Many weekends you will find me sifting through estate sales. It is a strange sort of intimacy: rifling through stuff belonging to strangers, people I will never meet or know. Furniture — some fine, some junky — ski poles, puzzles, croquet sets, 1960s enamel kitchen tables and chairs, crates full of vinyl records, old answering machines, furniture, sweaters, candlesticks.
I am furnishing a house on a budget. Unlike yard sales, estate sales are staged at times of huge transition: death, an assisted living or nursing home move, a job relocation or divorce or some other upheaval. The contents of a whole house have to be cleared out, typically around the sale of the property. The remaining objects leave breadcrumb clues to the humans that breathed there.
Was there children's laughter once in that West Roxbury ranch house, filled with lace doilies, a corner hutch brimming with its teacup collection and Kennedy memorabilia? Was the ink sketch of sailboats I purchased at another sale created by the person who owned it? An artist set up an easel at the water's edge with a sense of humor perhaps, but no idea it would end up in my bathroom.
Estate sales bring out the Indiana Jones treasure hunter in me: seeking out items that have possibility.
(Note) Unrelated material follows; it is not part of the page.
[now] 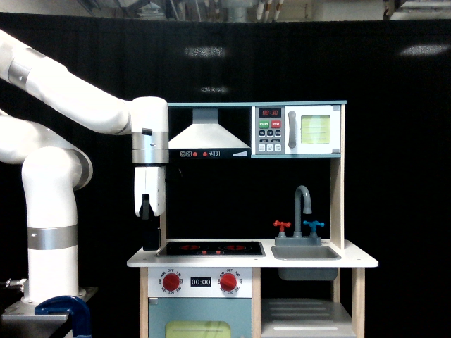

A plain stool turned into something functional with a bit of sandpaper and spray paint. A new function, a new life. Sales with unfamiliar addresses on side streets in Newton, Needham, Jamaica Plain and Somerville bring me to neighborhoods or views of the city, or a park or a pond, I never knew existed.
Sometimes I feel a wave of sadness. A raised toilet seat or walker in the garage and I can guess at the reason the contents are up for sale. Personal collections such as Japanese figurines, Lionel trains, vintage Life magazines are sometimes sold separately. I imagine the years of travel spent gathering them, only to have them be split up in the end. Was the owner a diplomat or a journalist or a photographer or a person who just liked to hunt and gather? Do the recently "departed" take up residence with you when you bring home a ceramic umbrella stand?
Every now and then I become the caretaker of something cherished. I bought an antique oriental rug in excellent condition, perfectly suited to our oddly shaped foyer, rich hues of blue and red. The estate sales lady told me the homeowners, a couple, had bought it on their honeymoon in Turkey in the 1980s. Now they were downsizing. I imagine newlyweds haggling in an outdoor bazaar stall in Istanbul. Did they have the typical marital arguments standing on that rug or did the rug feel children's bare feet crossing over to the kitchen? If I had a chance to know them, would my husband and I be their friends?
The irony is not lost on me that one day, estate-sale hunters may traipse through our house seeking a bargain or a treasure. The day will come after our youngest flies the coop that my husband and I will downsize. Will anyone love that brown armchair — the one I curled up in to read novels — as much as I do, or rescue the fake Tiffany lamp my husband hated? Will strangers appreciate the curtains I hung to match the color of the kitchen tile or interpret our sensibility as fuddy-duddy? Whose home will the Turkish rug end up in? Will strangers make up stories about who we were and think they know us?
Sometimes I feel very unsettled walking into a house when the owner is absent, as I gaze at personal possessions laid bare. I feel like I'm invading personal space, similar to pushing past bodies on a crowded Green Line train. But sometimes it feels more like the comfort that comes after walking in the wilderness with no one in sight, and finally glimpsing a fellow human emerge in the distance.